Stored dataset items:
==================================================

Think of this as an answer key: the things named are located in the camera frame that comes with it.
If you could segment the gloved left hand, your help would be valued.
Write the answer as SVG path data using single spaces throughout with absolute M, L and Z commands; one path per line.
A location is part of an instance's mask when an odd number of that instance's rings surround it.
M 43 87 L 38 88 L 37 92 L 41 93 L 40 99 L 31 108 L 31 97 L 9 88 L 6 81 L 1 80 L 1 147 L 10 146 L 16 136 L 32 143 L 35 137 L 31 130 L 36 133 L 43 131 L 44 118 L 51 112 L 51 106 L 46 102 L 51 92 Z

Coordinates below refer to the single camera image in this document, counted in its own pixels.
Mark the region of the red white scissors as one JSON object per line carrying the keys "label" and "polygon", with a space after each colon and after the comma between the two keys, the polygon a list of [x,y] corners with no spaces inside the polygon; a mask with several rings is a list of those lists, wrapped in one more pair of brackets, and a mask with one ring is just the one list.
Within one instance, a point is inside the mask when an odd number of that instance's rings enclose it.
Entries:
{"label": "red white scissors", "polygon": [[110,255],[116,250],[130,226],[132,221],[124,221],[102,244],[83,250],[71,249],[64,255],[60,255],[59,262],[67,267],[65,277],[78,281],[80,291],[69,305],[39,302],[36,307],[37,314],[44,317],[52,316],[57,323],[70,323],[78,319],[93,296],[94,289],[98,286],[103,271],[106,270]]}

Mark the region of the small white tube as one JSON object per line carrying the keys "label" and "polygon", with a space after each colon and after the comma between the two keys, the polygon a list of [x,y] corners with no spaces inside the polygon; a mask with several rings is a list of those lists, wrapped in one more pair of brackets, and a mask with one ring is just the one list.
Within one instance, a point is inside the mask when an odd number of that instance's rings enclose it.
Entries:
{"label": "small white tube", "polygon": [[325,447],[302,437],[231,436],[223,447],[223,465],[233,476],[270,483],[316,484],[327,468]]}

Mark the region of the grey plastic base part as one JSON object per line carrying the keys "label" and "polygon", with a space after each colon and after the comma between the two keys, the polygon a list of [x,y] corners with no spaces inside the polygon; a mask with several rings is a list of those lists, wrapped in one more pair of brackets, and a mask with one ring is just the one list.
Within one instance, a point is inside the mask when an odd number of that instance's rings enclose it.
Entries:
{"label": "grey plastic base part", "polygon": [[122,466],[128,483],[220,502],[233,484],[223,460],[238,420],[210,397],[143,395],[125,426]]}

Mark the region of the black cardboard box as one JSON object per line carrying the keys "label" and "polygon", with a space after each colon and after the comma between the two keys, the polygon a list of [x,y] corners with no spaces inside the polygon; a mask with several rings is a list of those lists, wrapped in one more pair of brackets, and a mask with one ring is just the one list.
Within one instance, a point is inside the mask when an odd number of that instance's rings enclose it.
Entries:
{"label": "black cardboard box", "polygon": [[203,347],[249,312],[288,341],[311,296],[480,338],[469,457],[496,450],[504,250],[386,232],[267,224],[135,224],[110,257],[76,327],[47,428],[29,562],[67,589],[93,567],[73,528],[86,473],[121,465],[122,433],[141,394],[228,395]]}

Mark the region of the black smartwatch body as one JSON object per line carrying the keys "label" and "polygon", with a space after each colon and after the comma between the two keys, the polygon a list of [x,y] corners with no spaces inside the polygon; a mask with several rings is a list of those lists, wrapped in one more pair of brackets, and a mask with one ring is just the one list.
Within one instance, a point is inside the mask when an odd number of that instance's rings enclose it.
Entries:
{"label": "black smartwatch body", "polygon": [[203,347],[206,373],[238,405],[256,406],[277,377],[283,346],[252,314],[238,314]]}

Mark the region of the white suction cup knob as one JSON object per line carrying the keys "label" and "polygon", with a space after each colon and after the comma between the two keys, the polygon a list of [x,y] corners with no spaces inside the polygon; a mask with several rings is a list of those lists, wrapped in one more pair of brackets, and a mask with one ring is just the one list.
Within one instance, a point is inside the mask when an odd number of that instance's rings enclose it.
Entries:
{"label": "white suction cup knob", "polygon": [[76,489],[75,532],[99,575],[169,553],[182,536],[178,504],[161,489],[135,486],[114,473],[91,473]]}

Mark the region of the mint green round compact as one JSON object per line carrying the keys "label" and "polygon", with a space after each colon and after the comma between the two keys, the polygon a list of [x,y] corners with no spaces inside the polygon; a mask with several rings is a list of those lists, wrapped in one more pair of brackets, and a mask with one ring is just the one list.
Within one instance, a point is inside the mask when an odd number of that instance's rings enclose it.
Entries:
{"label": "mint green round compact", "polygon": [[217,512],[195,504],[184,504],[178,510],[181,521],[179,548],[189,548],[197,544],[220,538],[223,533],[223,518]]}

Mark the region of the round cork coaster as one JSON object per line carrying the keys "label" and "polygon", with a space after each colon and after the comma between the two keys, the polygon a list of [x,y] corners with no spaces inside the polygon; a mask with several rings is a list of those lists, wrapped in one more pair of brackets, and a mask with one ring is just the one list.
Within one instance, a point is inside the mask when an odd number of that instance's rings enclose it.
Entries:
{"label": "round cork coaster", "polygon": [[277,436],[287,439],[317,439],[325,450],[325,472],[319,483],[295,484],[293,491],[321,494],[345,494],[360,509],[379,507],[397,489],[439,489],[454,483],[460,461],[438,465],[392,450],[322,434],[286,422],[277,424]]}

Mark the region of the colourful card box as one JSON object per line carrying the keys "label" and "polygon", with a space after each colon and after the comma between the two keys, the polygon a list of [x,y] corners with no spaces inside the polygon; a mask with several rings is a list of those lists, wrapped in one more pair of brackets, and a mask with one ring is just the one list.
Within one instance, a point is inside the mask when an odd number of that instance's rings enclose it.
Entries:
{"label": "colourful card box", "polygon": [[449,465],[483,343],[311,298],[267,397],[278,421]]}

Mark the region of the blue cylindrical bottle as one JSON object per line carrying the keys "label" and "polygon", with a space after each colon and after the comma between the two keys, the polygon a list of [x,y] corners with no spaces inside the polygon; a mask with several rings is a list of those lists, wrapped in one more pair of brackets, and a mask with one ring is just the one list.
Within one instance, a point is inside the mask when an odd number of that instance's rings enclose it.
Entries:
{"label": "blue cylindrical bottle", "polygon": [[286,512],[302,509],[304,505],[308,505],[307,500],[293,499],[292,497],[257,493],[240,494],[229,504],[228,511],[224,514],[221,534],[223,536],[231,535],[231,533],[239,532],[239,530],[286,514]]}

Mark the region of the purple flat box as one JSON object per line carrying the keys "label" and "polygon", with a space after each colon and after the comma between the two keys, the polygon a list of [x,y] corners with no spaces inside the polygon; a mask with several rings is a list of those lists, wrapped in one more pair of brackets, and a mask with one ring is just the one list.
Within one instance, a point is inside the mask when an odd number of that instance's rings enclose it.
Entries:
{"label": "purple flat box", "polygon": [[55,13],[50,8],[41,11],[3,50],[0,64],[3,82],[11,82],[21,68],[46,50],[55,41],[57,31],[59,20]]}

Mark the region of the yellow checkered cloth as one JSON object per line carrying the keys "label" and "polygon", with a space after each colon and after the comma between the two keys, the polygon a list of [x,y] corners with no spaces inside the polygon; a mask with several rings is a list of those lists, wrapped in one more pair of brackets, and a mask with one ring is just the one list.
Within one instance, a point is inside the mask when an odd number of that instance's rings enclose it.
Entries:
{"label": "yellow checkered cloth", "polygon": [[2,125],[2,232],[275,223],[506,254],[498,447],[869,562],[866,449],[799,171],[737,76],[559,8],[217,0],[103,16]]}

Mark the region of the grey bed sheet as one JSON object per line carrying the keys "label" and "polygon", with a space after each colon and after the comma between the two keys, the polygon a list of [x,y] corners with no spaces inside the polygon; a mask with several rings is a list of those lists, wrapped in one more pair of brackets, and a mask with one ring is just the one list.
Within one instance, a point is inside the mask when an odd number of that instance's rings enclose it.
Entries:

==================================================

Exactly as they stand, write out all of the entries.

**Response for this exercise**.
Think of this as an answer key: the things named are located in the camera frame that comes with it.
If you could segment the gloved left hand, your help would be valued.
Write the answer as SVG path data using single spaces throughout with absolute M, L and Z commands; one path per line.
A location is part of an instance's mask when an odd number of that instance's rings surround it.
M 43 87 L 38 88 L 37 92 L 41 93 L 40 99 L 31 108 L 31 97 L 9 88 L 6 81 L 1 80 L 1 147 L 10 146 L 16 136 L 32 143 L 35 137 L 31 130 L 36 133 L 43 131 L 44 118 L 51 112 L 51 106 L 46 102 L 51 92 Z

Coordinates below refer to the single camera image in this document, counted in its own pixels.
Mark the region of the red white scissors as one JSON object per line carrying the keys "label" and "polygon", with a space after each colon and after the comma between the two keys, the polygon a list of [x,y] corners with no spaces inside the polygon; a mask with several rings is a list of those lists, wrapped in one more pair of brackets, and a mask with one ring is just the one list.
Within one instance, a point is inside the mask when an odd number of that instance's rings enclose it.
Entries:
{"label": "red white scissors", "polygon": [[110,255],[116,250],[130,226],[132,221],[124,221],[102,244],[83,250],[71,249],[64,255],[60,255],[59,262],[67,267],[65,277],[78,281],[80,291],[69,305],[39,302],[36,307],[37,314],[44,317],[52,316],[57,323],[70,323],[78,319],[93,296],[94,289],[98,286],[103,271],[106,270]]}

Mark the region of the small white tube as one JSON object per line carrying the keys "label" and "polygon", with a space after each colon and after the comma between the two keys, the polygon a list of [x,y] corners with no spaces inside the polygon; a mask with several rings is a list of those lists, wrapped in one more pair of brackets, and a mask with one ring is just the one list.
Within one instance, a point is inside the mask when an odd number of that instance's rings enclose it.
Entries:
{"label": "small white tube", "polygon": [[325,447],[302,437],[231,436],[223,447],[223,465],[233,476],[270,483],[316,484],[327,468]]}

Mark the region of the grey plastic base part as one JSON object per line carrying the keys "label" and "polygon", with a space after each colon and after the comma between the two keys, the polygon a list of [x,y] corners with no spaces inside the polygon; a mask with several rings is a list of those lists, wrapped in one more pair of brackets, and a mask with one ring is just the one list.
Within one instance, a point is inside the mask when an odd number of that instance's rings enclose it.
Entries:
{"label": "grey plastic base part", "polygon": [[122,466],[128,483],[220,502],[233,484],[223,460],[238,420],[210,397],[143,395],[125,426]]}

Mark the region of the black cardboard box as one JSON object per line carrying the keys "label" and "polygon", with a space after each colon and after the comma between the two keys, the polygon a list of [x,y] corners with no spaces inside the polygon; a mask with several rings is a list of those lists, wrapped in one more pair of brackets, and a mask with one ring is just the one list.
Within one instance, a point is inside the mask when an odd number of that instance's rings enclose it.
Entries:
{"label": "black cardboard box", "polygon": [[203,347],[249,312],[288,341],[311,296],[480,338],[469,457],[496,450],[504,250],[386,232],[267,224],[135,224],[110,257],[76,327],[47,428],[29,562],[67,589],[93,567],[73,528],[86,473],[121,465],[122,433],[141,394],[228,395]]}

Mark the region of the black smartwatch body as one JSON object per line carrying the keys "label" and "polygon", with a space after each colon and after the comma between the two keys, the polygon a list of [x,y] corners with no spaces inside the polygon; a mask with several rings is a list of those lists, wrapped in one more pair of brackets, and a mask with one ring is just the one list.
Within one instance, a point is inside the mask when an odd number of that instance's rings enclose it.
Entries:
{"label": "black smartwatch body", "polygon": [[203,347],[206,373],[238,405],[256,406],[277,377],[283,346],[252,314],[238,314]]}

Mark the region of the white suction cup knob as one JSON object per line carrying the keys "label" and "polygon", with a space after each colon and after the comma between the two keys, the polygon a list of [x,y] corners with no spaces inside the polygon; a mask with several rings is a list of those lists, wrapped in one more pair of brackets, and a mask with one ring is just the one list.
Within one instance, a point is inside the mask when an odd number of that instance's rings enclose it.
Entries:
{"label": "white suction cup knob", "polygon": [[76,489],[75,532],[99,575],[169,553],[182,536],[178,504],[161,489],[135,486],[114,473],[91,473]]}

Mark the region of the mint green round compact as one JSON object per line carrying the keys "label" and "polygon", with a space after each colon and after the comma between the two keys, the polygon a list of [x,y] corners with no spaces inside the polygon; a mask with several rings is a list of those lists, wrapped in one more pair of brackets, and a mask with one ring is just the one list.
Within one instance, a point is inside the mask when an odd number of that instance's rings enclose it.
Entries:
{"label": "mint green round compact", "polygon": [[217,512],[195,504],[184,504],[178,510],[181,521],[179,548],[189,548],[197,544],[220,538],[223,533],[223,518]]}

Mark the region of the round cork coaster as one JSON object per line carrying the keys "label" and "polygon", with a space after each colon and after the comma between the two keys, the polygon a list of [x,y] corners with no spaces inside the polygon; a mask with several rings is a list of those lists, wrapped in one more pair of brackets, and a mask with one ring is just the one list.
Within one instance, a point is inside the mask when an odd number of that instance's rings enclose it.
Entries:
{"label": "round cork coaster", "polygon": [[277,436],[287,439],[317,439],[325,450],[325,472],[319,483],[295,484],[293,491],[321,494],[345,494],[360,509],[379,507],[397,489],[439,489],[454,483],[460,461],[438,465],[392,450],[322,434],[286,422],[277,424]]}

Mark the region of the colourful card box as one JSON object per line carrying the keys "label" and "polygon", with a space after each colon and after the comma between the two keys, the polygon a list of [x,y] corners with no spaces inside the polygon; a mask with several rings is a list of those lists, wrapped in one more pair of brackets, and a mask with one ring is just the one list.
Within one instance, a point is inside the mask when an odd number of that instance's rings enclose it.
Entries:
{"label": "colourful card box", "polygon": [[449,465],[483,343],[311,298],[267,397],[278,421]]}

Mark the region of the blue cylindrical bottle as one JSON object per line carrying the keys "label" and "polygon", with a space after each colon and after the comma between the two keys, the polygon a list of [x,y] corners with no spaces inside the polygon; a mask with several rings is a list of those lists, wrapped in one more pair of brackets, and a mask with one ring is just the one list.
Within one instance, a point is inside the mask when an odd number of that instance's rings enclose it.
Entries:
{"label": "blue cylindrical bottle", "polygon": [[286,512],[302,509],[304,505],[308,505],[307,500],[293,499],[292,497],[257,493],[240,494],[229,504],[228,511],[224,514],[221,534],[223,536],[231,535],[231,533],[239,532],[239,530],[286,514]]}

Mark the region of the purple flat box as one JSON object per line carrying the keys "label" and "polygon", with a space after each colon and after the comma between the two keys, the polygon a list of [x,y] corners with no spaces inside the polygon; a mask with several rings is a list of those lists, wrapped in one more pair of brackets, and a mask with one ring is just the one list.
Within one instance, a point is inside the mask when an odd number of that instance's rings enclose it.
Entries:
{"label": "purple flat box", "polygon": [[55,13],[50,8],[41,11],[3,50],[0,64],[3,82],[11,82],[21,68],[46,50],[55,41],[57,31],[59,20]]}

Mark the region of the yellow checkered cloth as one JSON object per line carrying the keys "label" and "polygon", with a space after each colon and after the comma between the two keys, the polygon a list of [x,y] corners with no spaces inside the polygon; a mask with several rings is a list of those lists, wrapped in one more pair of brackets, and a mask with one ring is just the one list.
Within one instance, a point is inside the mask when an odd number of that instance's rings enclose it.
Entries:
{"label": "yellow checkered cloth", "polygon": [[2,125],[2,232],[275,223],[506,254],[498,447],[869,562],[866,449],[799,171],[737,76],[559,8],[217,0],[103,16]]}

Mark the region of the grey bed sheet as one JSON object per line carrying the keys "label" and "polygon", with a space after each colon and after the comma between the two keys, the polygon a list of [x,y] corners with no spaces inside the polygon; a mask with several rings is a list of those lists, wrapped in one more pair of brackets, and a mask with one ring is just the one list.
Within one instance, a point is inside the mask when an odd number of that instance's rings enclose it.
Entries:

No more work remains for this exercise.